DIRECTIONS: Set out each line from the following listing that includes the word "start".

SUPPLIED INFORMATION:
Segment Open
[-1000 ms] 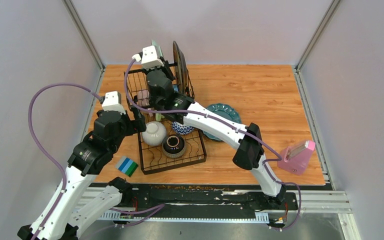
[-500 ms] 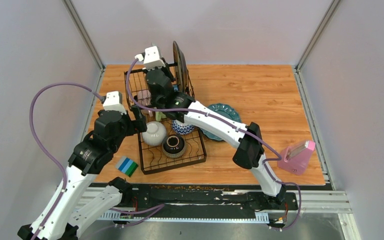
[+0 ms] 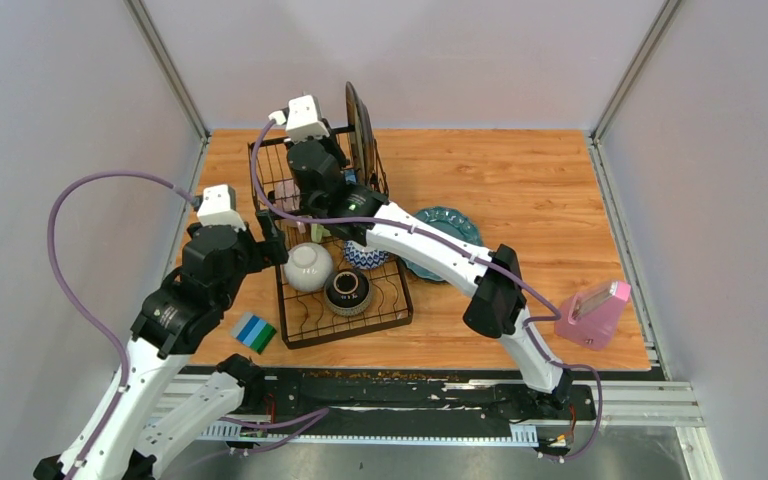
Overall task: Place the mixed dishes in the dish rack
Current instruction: Insert the plate into the dish rack.
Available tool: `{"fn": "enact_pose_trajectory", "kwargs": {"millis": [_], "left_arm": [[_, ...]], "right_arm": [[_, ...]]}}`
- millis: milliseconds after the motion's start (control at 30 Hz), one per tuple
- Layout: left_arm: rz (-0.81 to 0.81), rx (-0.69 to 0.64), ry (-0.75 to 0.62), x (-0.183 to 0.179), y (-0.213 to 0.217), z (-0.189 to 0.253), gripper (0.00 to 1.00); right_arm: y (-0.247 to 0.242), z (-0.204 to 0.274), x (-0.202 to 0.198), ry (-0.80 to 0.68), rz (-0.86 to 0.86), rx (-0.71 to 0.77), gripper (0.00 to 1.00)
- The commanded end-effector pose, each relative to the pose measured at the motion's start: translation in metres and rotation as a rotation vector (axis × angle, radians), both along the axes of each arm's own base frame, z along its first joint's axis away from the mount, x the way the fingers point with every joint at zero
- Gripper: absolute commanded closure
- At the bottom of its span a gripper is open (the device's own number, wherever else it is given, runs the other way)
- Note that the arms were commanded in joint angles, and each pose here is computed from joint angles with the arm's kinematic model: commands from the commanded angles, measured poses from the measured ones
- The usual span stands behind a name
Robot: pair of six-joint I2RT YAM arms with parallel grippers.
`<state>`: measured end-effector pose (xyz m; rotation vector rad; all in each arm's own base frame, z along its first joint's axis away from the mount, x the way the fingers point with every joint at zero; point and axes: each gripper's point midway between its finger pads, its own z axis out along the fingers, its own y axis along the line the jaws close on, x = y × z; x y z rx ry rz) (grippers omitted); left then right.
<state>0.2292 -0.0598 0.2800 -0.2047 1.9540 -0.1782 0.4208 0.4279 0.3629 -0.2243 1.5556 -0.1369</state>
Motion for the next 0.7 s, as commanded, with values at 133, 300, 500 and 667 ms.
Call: {"fn": "enact_pose_trajectory", "kwargs": {"millis": [133, 300, 500, 667], "left_arm": [[0.178, 0.002, -0.137, -0.017, 0.045, 0.042, 0.0], [0.178, -0.003, -0.14, -0.019, 0.045, 0.041, 0.0], [0.158, -0.006, -0.124, -0.016, 0.04, 0.037, 0.0], [0.155, -0.009, -0.125, -0.016, 0.039, 0.036, 0.0]], "right_arm": [[-0.013, 0.041, 0.005, -0.062, -0.04, 0.164, 0.95], [-0.017, 0.037, 0.004, -0.055, -0.064, 0.167, 0.93], [-0.017, 0.036, 0.002, -0.049, -0.055, 0.167, 0.89], [-0.017, 0.036, 0.0, -0.045, -0.041, 0.167, 0.85]]}}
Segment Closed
REPLY TO THE TASK:
- millis: milliseconds after the motion's start (control at 30 Hz), one per tuple
- The commanded end-effector pose, each relative to the pose measured at the motion's start: translation in metres and rotation as a rotation vector (axis × angle, radians), both along the axes of each arm's own base frame, z along its first joint's axis away from the mount, x the way the fingers point with every joint at zero

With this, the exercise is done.